Robert J. Hirsh, Pima County Public Defender By Rebecca A. McLean Tucson Attorneys for Petitioner
NOTICE: THIS DECISION DOES NOT CREATE LEGAL PRECEDENT AND MAY NOT BE CITED EXCEPT AS AUTHORIZED BY APPLICABLE RULES. See Ariz. R. Supreme Court 111(c); ARCAP 28(c); Ariz. R. Crim. P. 31.24
MEMORANDUM DECISION
Not for Publication
Rule 111, Rules of
the Supreme Court
PETITION FOR REVIEW FROM THE SUPERIOR COURT OF PIMA COUNTY
Cause Nos. CR20070265 and CR20092787001
Honorable Richard D. Nichols, Judge
REVIEW GRANTED; RELIEF DENIED
Robert J. Hirsh, Pima County Public Defender
By Rebecca A. McLean
Tucson
Attorneys for Petitioner
KELLY, Judge.
¶1 Nelson Bass petitions this court for review of the trial court's summary denial of his of-right petitions for post-conviction relief brought pursuant to Rule 32, Ariz. R. Crim. P. We will not disturb that ruling unless the court clearly has abused its discretion. State v. Swoopes, 216 Ariz. 390, ¶ 4, 166 P.3d 945, 948 (App. 2007).

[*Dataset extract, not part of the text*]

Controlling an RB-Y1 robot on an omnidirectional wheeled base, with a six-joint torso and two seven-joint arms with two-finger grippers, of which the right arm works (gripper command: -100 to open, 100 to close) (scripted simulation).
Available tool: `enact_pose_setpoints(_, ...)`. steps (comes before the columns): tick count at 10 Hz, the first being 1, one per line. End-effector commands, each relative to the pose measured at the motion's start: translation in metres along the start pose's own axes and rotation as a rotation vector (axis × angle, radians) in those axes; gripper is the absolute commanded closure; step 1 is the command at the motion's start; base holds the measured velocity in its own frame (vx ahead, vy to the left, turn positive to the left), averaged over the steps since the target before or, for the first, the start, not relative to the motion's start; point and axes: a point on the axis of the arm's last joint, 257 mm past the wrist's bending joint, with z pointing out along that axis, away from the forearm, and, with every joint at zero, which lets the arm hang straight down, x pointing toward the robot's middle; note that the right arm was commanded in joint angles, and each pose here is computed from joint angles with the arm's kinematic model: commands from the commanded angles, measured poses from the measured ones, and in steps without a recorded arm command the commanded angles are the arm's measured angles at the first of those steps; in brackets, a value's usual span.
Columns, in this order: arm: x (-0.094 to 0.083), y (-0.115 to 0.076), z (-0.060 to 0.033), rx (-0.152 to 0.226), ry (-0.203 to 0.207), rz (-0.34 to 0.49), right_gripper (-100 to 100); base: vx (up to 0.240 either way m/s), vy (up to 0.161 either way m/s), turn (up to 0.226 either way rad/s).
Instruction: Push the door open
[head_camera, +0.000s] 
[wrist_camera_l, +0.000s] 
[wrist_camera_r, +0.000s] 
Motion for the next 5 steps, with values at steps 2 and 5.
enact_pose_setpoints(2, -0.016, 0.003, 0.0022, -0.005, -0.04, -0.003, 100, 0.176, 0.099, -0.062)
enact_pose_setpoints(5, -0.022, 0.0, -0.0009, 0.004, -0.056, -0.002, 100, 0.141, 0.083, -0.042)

¶2 After a settlement conference, Bass pled guilty in CR20070265 to manufacturing methamphetamine and in CR20092787 to possession of methamphetamine for sale. At sentencing, both of Bass's attorneys argued that he should receive the presumptive prison term, and the trial court imposed concurrent, presumptive, ten-year prison terms on each count. Bass then filed notices and identical petitions for post-conviction relief in both cause numbers. He asserted he had been "convinced" to take the plea during the settlement conference by his attorneys' purported willingness to seek a mitigated sentence based on Bass's apparently terminal medical condition, and the settlement judge's opinion such a sentence might be imposed. He contended his attorneys' "agreeing to argue for a mitigated sentence and then failing to do so" constituted ineffective assistance of counsel and requested an evidentiary hearing on the issue and "thereafter a resentencing, at which counsel argue in accordance with their promises" to seek a mitigated sentence.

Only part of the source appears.